## WHAT YOU ARE ASKED TO DO
Repeat, exactly and in full, the lines of the listing below, but without any pictures.

## INFORMATION SHOWN
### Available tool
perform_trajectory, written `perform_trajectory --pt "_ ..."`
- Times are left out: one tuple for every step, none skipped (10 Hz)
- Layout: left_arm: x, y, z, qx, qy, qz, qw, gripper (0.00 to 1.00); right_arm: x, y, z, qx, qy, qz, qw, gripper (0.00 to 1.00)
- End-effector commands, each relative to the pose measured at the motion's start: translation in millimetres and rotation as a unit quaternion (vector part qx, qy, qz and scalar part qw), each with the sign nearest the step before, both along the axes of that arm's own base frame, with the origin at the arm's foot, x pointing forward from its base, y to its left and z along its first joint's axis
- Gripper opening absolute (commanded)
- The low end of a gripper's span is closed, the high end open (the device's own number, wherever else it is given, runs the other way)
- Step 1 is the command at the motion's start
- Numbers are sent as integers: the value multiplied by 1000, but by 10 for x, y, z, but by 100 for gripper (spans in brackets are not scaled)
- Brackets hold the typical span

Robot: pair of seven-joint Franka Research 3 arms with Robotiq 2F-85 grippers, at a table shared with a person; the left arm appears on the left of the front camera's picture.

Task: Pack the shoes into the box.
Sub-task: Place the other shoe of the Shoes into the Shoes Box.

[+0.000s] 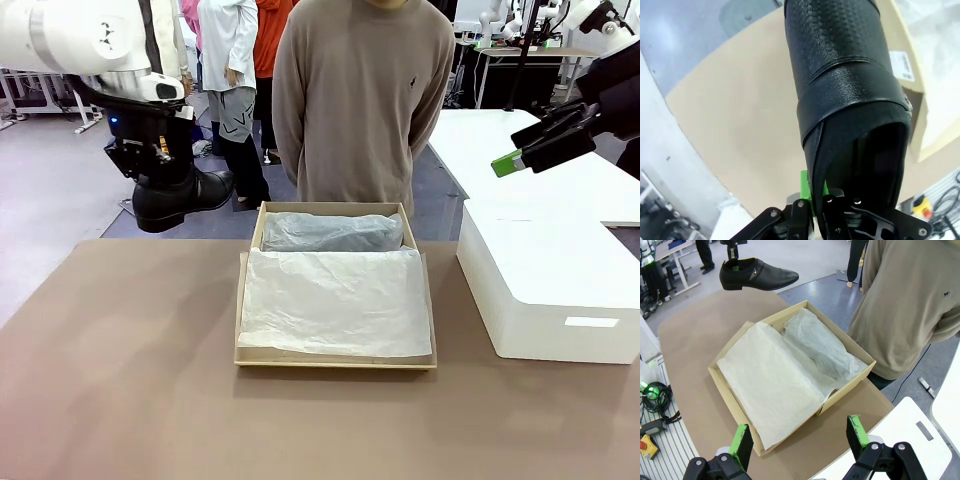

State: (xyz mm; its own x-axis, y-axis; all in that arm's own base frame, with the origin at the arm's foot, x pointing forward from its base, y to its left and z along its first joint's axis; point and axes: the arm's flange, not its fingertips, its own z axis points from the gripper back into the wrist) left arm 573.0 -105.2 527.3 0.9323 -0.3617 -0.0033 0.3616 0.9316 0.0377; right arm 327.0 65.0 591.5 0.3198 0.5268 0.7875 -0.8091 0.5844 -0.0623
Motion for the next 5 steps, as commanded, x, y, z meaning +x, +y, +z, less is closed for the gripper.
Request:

## TASK OUTPUT
### Available tool
perform_trajectory, written `perform_trajectory --pt "_ ..."`
- Times are left out: one tuple for every step, none skipped (10 Hz)
- Layout: left_arm: x, y, z, qx, qy, qz, qw, gripper (0.00 to 1.00); right_arm: x, y, z, qx, qy, qz, qw, gripper (0.00 to 1.00)
- End-effector commands, each relative to the pose measured at the motion's start: translation in millimetres and rotation as a unit quaternion (vector part qx, qy, qz and scalar part qw), each with the sign nearest the step before, both along the axes of that arm's own base frame, with the origin at the arm's foot, x pointing forward from its base, y to its left and z along its first joint's axis
- Gripper opening absolute (commanded)
- The low end of a gripper's span is closed, the high end open (the device's own number, wherever else it is given, runs the other way)
- Step 1 is the command at the motion's start
- Numbers are sent as integers: the value multiplied by 1000, but by 10 for x, y, z, but by 100 for gripper (spans in brackets are not scaled)
- Brackets hold the typical span

Robot: pair of seven-joint Franka Research 3 arms with Robotiq 2F-85 grippers, at a table shared with a person; the left arm appears on the left of the front camera's picture.

Task: Pack the shoes into the box.
Sub-task: Place the other shoe of the Shoes into the Shoes Box.

[+0.000s] 

State: (xyz mm; its own x-axis, y-axis; all in that arm's own base frame, with the origin at the arm's foot, x pointing forward from its base, y to its left and z along its first joint's axis; point and axes: the arm's flange, not its fingertips, its own z axis points from the gripper back into the wrist) left arm 573.0 -105.2 527.3 0.9323 -0.3617 -0.0033 0.3616 0.9316 0.0377; right arm 327.0 65.0 591.5 0.3198 0.5268 0.7875 -0.8091 0.5844 -0.0623
Motion for the next 5 steps, as commanded, x, y, z meaning +x, +y, +z, less is closed for the gripper.
Request:

There is nothing more to this answer.